• _Brief_
Under this line are the records; repeat exactly the lines starting at the one containing "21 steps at" and ending at the one containing "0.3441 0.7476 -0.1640", omitting pictures.
Information section start
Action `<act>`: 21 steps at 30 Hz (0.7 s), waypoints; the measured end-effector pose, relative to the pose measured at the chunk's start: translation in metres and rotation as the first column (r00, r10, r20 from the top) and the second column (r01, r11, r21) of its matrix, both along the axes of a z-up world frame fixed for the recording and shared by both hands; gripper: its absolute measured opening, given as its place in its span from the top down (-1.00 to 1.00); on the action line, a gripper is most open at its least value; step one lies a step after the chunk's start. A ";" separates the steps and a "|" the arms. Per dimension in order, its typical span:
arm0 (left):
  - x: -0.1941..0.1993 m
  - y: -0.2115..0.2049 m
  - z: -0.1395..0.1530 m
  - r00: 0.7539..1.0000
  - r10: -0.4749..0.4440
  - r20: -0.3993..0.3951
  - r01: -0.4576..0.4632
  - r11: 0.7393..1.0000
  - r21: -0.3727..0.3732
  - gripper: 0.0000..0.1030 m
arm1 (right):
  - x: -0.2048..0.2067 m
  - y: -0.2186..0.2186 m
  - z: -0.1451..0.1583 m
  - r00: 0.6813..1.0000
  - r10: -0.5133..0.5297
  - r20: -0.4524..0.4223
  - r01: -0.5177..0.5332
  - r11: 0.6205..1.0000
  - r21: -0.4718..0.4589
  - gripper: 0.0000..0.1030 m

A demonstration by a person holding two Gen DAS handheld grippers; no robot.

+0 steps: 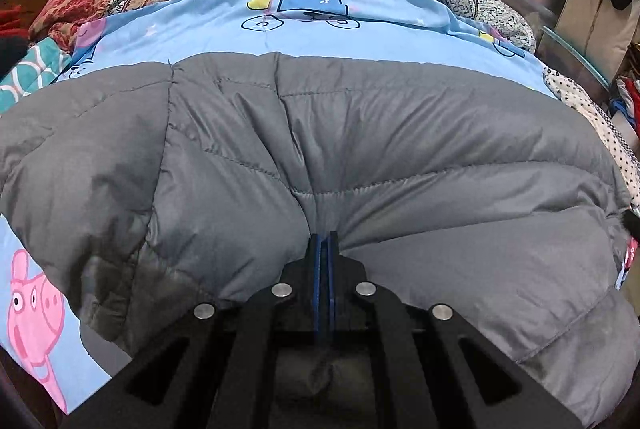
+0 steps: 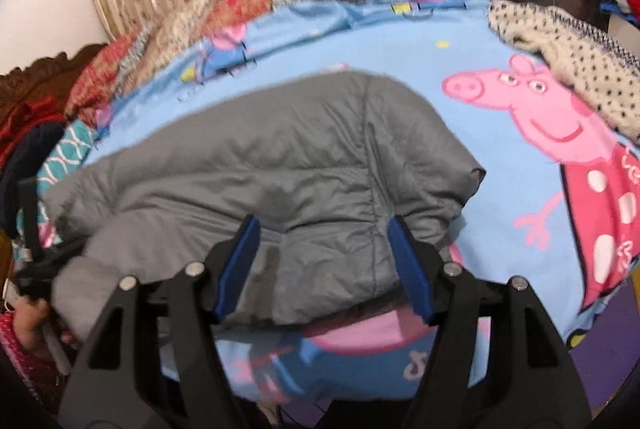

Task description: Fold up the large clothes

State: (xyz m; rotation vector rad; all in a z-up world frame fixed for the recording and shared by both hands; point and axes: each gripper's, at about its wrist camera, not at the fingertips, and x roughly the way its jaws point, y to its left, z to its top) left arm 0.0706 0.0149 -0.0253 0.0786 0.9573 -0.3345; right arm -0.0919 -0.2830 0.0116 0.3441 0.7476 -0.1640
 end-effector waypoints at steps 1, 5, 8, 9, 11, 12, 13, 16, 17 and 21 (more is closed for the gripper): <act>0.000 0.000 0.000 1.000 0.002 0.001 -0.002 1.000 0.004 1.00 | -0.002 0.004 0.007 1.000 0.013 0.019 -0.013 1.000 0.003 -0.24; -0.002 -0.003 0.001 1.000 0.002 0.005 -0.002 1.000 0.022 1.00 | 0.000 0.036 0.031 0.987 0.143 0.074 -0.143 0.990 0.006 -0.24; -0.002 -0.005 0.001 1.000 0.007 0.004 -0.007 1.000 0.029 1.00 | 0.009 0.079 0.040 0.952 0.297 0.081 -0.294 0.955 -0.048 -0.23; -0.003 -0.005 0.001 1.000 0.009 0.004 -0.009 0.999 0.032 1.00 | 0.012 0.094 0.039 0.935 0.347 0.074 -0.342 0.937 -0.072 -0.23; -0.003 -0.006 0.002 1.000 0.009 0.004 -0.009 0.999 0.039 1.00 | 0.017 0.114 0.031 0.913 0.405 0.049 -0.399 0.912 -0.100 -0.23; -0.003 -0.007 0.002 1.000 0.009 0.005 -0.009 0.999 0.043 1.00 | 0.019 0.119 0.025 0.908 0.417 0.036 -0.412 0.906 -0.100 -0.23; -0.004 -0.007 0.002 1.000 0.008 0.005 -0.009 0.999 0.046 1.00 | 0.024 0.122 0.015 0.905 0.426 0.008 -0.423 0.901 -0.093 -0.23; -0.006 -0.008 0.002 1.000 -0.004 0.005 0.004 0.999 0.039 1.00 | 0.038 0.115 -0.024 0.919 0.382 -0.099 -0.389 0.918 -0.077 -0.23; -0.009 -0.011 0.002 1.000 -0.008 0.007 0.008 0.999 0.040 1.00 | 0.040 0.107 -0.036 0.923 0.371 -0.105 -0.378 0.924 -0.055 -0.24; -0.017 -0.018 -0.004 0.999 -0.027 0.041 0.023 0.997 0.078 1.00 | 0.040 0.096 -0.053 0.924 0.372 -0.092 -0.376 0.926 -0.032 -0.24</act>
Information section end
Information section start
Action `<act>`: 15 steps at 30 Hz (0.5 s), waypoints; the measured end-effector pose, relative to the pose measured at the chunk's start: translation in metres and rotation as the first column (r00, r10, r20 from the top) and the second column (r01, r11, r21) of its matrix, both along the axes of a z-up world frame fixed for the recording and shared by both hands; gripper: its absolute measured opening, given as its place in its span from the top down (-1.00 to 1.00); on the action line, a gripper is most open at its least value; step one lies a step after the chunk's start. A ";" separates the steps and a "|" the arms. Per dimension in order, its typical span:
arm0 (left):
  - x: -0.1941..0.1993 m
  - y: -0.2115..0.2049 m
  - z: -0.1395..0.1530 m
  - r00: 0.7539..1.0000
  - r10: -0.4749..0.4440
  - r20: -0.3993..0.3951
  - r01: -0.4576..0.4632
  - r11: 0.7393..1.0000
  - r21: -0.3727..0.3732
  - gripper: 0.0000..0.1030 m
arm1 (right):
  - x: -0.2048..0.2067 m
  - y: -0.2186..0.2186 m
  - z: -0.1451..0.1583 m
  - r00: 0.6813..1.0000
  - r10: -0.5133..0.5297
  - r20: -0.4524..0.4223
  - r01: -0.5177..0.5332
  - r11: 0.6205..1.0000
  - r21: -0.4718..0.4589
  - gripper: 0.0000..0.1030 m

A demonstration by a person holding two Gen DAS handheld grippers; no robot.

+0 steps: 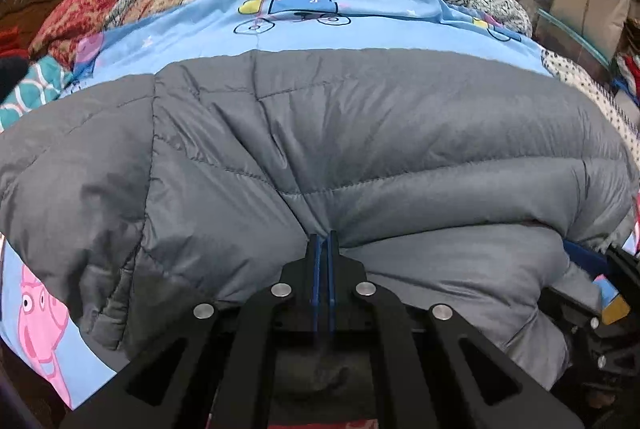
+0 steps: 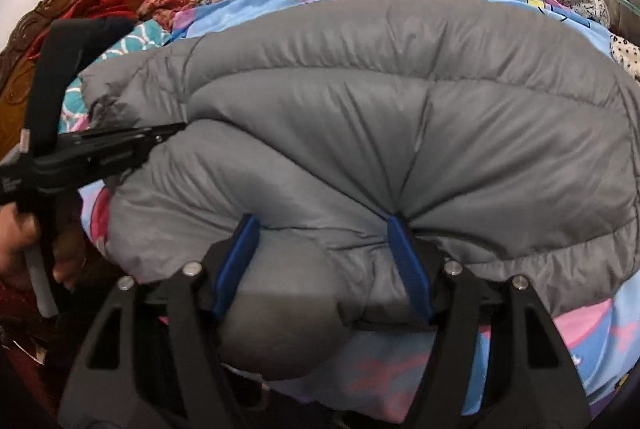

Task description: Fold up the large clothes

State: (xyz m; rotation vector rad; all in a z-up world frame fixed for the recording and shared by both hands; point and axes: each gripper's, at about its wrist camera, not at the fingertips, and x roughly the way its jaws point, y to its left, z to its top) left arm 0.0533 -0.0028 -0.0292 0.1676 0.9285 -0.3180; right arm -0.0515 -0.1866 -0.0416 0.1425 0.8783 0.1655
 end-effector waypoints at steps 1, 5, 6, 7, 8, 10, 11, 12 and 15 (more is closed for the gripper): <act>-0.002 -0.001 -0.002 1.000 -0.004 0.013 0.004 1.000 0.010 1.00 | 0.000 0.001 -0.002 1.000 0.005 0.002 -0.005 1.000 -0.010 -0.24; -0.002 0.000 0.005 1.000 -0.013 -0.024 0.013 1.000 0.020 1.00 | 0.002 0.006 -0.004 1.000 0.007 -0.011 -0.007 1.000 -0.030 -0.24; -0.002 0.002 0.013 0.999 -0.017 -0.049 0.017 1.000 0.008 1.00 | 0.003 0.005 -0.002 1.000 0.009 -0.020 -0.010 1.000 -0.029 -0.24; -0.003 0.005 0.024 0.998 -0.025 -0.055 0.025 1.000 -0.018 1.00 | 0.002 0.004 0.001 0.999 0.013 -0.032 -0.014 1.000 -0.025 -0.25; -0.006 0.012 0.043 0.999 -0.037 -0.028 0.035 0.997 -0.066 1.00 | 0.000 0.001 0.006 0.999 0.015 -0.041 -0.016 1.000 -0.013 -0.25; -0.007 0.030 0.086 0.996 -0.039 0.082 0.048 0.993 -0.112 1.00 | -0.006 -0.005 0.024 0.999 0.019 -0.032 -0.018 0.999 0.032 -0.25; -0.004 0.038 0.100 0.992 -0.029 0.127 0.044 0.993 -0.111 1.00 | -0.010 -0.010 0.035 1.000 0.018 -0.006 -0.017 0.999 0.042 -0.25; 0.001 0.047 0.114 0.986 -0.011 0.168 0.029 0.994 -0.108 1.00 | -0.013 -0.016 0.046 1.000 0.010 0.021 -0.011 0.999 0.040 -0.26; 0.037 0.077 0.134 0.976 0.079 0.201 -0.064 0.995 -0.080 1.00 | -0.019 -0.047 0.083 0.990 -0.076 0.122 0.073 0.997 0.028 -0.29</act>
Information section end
• _Written response_
Action `<act>`: 21 steps at 30 Hz (0.7 s), waypoints; the measured end-effector pose, relative to the pose measured at the chunk's start: translation in metres and rotation as the first column (r00, r10, r20 from the top) and the second column (r01, r11, r21) of its matrix, both along the axes of a z-up world frame fixed for the recording and shared by both hands; gripper: its absolute measured opening, given as its place in its span from the top down (-1.00 to 1.00); on the action line, a gripper is most open at its least value; step one lies a step after the chunk's start. A ";" separates the steps and a "|" the arms. Per dimension in order, its typical span:
arm0 (left):
  - x: -0.1941..0.1993 m
  - y: -0.2115..0.2049 m
  - z: -0.1395..0.1530 m
  - r00: 0.7539..1.0000
  - r10: -0.4749..0.4440
  - r20: -0.3993..0.3951
  - r01: -0.4576..0.4632
  - r11: 0.7393..1.0000
  - r21: -0.3727..0.3732
  - gripper: 0.0000..0.1030 m
arm1 (right):
  - x: -0.2048..0.2067 m
  - y: -0.2186..0.2186 m
  - z: -0.1451..0.1583 m
  - r00: 0.6813..1.0000
  - r10: -0.5133..0.5297
  - r20: -0.4524..0.4223
  - r01: -0.5177..0.5332
  - r11: 0.6205..1.0000
  - r21: -0.4718..0.4589
  - gripper: 0.0000..0.1030 m

A demonstration by a person holding two Gen DAS handheld grippers; no robot.

+0 steps: 
+0 steps: 

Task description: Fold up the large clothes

State: (xyz m; rotation vector rad; all in a z-up world frame fixed for the recording and shared by both hands; point and axes: each gripper's, at about its wrist camera, not at the fingertips, and x roughly the way its jaws point, y to its left, z to its top) left arm 0.0706 0.0149 -0.0253 0.0786 0.9573 -0.3345; right arm -0.0919 -0.2830 0.0116 0.3441 0.7476 -0.1640

The requested output is now complete.